Friday 20 November 2015

NEW PLANETS EMERGING

The Universe Is Expecting Two Or Three New Baby Planets: Scientists welcome LkCA 15b, 15c and (maybe) 15d! Orbiting around a sun-like star 430 light-years away, scientists at University of Arizona (UA) say they’ve found two (maybe three) planets. This is the first time they’ve ever been able to see such young, newly-formed planets do their thing, according to a study in Nature.“While nearly 1,900 exoplanets have now been discovered and confirmed, none are still in the process of formation,” the study states. “… We are unambiguously witnessing planet formation.”

While grown-up planets (like the eight in our solar system) are large enough to detect because they can dim the light of their stars as they pass in front, these little babies are still too small for that. That’s why scientists have instead resorted to telescopes. Through that super powerful lens, they were able to observe this circumstellar disk (a ringfull of dust and gas that scientists believe planets form inside) and spotted two objects, roughly 5 to 10 times the size of Jupiter, that were moving in orbits around the star — calling them LkCA 15b and LkCa 15c. LkCA 15b is closer to the star — 15 times as far from the star as is earth is to our sun — and is a bit faster than it’s sister planet which is 17 times as far. A third object that may be another baby planet — which they’ve dubbed LkCa 15d — has also been identified. But they aren’t sure yet.

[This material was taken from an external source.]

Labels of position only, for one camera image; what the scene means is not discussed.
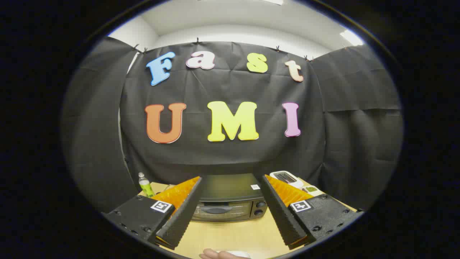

What’s super exciting about this find is that scientists have unparalleled opportunity to watch adolescent planets — and this front row seat to planet puberty will give us access to so much more information about our own solar system.

“This would potentially allow the distribution and occurrence of young planets to be determined with a comparable accuracy to that for the mature exoplanets discovered by the Kepler satellite,” Astrophysicist at Princeton University Zhaohuan Zhu wrote in an essay published with the study. “Such an understanding of the young planet population will shed light on the decades-old problem of planet formation, and reveal how young planetary systems can evolve into older ones, such as our solar system, billions of years after they were born.